▶ **Your task**: Scan the data below. Pull out each line where "that" occurs.
───── Records for this exercise ─────
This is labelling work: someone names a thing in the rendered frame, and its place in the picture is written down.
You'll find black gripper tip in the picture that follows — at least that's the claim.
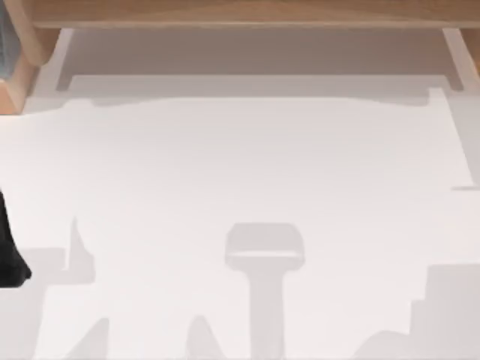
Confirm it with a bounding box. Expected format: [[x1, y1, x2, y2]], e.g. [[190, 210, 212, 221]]
[[0, 191, 32, 290]]

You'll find wooden cupboard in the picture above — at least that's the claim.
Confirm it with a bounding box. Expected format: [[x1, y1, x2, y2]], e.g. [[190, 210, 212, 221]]
[[0, 0, 480, 116]]
─────
▶ **Response below**:
You'll find black gripper tip in the picture that follows — at least that's the claim.
You'll find wooden cupboard in the picture above — at least that's the claim.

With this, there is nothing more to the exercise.